First, we generate some data.
set.seed(9108171) # for reproducibility
gender <- rep(c("F","M", "O"),40)
status <- c(rep("Red",60),rep("Blue",60))
x <- round(rnorm(120,mean = 6,sd = 2),1)
y <- round(rnorm(120,mean = 8,sd = 1),1)
df <- data.frame(gender,status, x, y)
Next, we filter down to the red items per the code in the original post, and run the cor.test() function.
# filter red
library(dplyr)
red_status <- filter(df,status == "Red")
cor_red <- by(red_status, red_status$gender,
FUN = function(df) cor.test(df$x, df$y, method = "spearman"))
Finally we use lapply()
to extract the data and combine it into a data frame. Note the use of the [[
form of the extract operator, which removes one layer of nesting from the list of lists that was generated by cor.test()
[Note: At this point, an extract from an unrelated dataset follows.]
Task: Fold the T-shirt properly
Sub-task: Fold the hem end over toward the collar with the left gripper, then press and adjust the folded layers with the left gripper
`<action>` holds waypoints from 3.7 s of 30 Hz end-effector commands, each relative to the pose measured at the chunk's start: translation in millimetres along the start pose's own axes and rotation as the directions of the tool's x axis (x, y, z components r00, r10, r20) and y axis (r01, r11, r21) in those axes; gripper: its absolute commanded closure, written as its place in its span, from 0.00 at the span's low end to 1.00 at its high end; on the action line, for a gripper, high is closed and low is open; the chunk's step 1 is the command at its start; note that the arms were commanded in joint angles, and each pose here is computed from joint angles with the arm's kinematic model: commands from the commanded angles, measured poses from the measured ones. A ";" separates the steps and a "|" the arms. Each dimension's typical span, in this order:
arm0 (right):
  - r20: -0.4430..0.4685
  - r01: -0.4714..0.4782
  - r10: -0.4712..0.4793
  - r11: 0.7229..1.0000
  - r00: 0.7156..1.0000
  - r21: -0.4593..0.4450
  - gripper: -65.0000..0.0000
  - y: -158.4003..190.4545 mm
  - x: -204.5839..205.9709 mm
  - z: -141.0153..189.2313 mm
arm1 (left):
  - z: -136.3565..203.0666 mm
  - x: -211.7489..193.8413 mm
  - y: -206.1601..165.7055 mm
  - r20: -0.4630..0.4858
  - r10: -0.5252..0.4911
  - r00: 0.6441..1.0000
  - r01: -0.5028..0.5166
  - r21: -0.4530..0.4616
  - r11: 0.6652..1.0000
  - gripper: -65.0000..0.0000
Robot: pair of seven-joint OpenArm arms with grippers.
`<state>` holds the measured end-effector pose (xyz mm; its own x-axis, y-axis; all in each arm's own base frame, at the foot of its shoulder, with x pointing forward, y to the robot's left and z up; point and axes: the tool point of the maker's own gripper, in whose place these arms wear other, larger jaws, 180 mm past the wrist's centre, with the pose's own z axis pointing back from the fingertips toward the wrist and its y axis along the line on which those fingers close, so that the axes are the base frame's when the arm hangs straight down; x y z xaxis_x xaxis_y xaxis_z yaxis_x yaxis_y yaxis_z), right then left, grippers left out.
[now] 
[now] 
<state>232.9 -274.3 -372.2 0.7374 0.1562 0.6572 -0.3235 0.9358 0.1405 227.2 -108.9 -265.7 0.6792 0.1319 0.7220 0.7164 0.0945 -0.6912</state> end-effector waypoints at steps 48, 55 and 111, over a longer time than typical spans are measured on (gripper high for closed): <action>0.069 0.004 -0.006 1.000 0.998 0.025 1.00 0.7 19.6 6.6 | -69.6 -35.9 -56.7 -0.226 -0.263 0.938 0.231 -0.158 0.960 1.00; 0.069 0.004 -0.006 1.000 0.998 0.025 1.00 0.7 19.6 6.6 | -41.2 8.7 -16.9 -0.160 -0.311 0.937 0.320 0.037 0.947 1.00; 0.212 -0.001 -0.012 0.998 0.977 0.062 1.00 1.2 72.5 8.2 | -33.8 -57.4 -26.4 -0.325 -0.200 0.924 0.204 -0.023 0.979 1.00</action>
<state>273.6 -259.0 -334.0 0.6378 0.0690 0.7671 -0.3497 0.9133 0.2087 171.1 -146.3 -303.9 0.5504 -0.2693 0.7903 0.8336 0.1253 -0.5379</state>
. Also note how we use a vector of names, the categories of gender
, to drive lapply()
. These values were used to distinguish the by groups in the previous call to cor.test()
.
# extract the required data
theResults <- lapply(c("F","M","O"),function(x){
aTest <- cor_red[[x]]
data.frame(status = "Red",
test = names(aTest$statistic),
value = aTest$statistic,
p_value = aTest$p.value,
rho = aTest$estimate)
})
# rbind the results into a single data frame
do.call(rbind,theResults)
...and the results for the Red status:
> do.call(rbind,theResults)
status test value p_value rho
S Red S 1072.672 0.4137465 0.19347947
S1 Red S 1396.400 0.8344303 -0.04992459
S2 Red S 1281.132 0.8777763 0.03674259
We can repeat the procedure for the Blue status and combine the results to obtain the following:
> rbind(blueResults,redResults)
status test value p_value rho
S Blue S 1541.034 0.50402812 -0.15867211
S1 Blue S 1087.954 0.44253280 0.18198950
S2 Blue S 1880.742 0.06950608 -0.41409194
S3 Red S 1072.672 0.41374648 0.19347947
S11 Red S 1396.400 0.83443026 -0.04992459
S21 Red S 1281.132 0.87777629 0.03674259
>
The complete script to produce the final table is:
set.seed(9108171) # for reproducibility
gender <- rep(c("F","M", "O"),40)
status <- c(rep("Red",60),rep("Blue",60))
x <- round(rnorm(120,mean = 6,sd = 2),1)
y <- round(rnorm(120,mean = 8,sd = 1),1)
df <- data.frame(gender,status, x, y)
# filter red
library(dplyr)
red_status <- filter(df,status == "Red")
cor_red <- by(red_status, red_status$gender,
FUN = function(df) cor.test(df$x, df$y, method = "spearman"))
# extract the required data
theResults <- lapply(c("F","M","O"),function(x){
aTest <- cor_red[[x]]
data.frame(status = "Red",
test = names(aTest$statistic),
value = aTest$statistic,
p_value = aTest$p.value,
rho = aTest$estimate)
})
# rbind the results into a single data frame
redResults <- do.call(rbind,theResults)
redResults
blue_status <- filter(df,status == "Blue")
cor_blue<- by(blue_status, blue_status$gender,
FUN = function(df) cor.test(df$x, df$y, method = "spearman"))
# extract the required data
theResults <- lapply(c("F","M","O"),function(x){
aTest <- cor_blue[[x]]
data.frame(status = "Blue",
test = names(aTest$statistic),
value = aTest$statistic,
p_value = aTest$p.value,
rho = aTest$estimate)
})
# rbind the results into a single data frame
blueResults <- do.call(rbind,theResults)
rbind(blueResults,redResults)
I recognize that I could abstract out the repeated code into a support function to reduce the total lines of code needed for the solution, but that's left as a trivial exercise for the reader.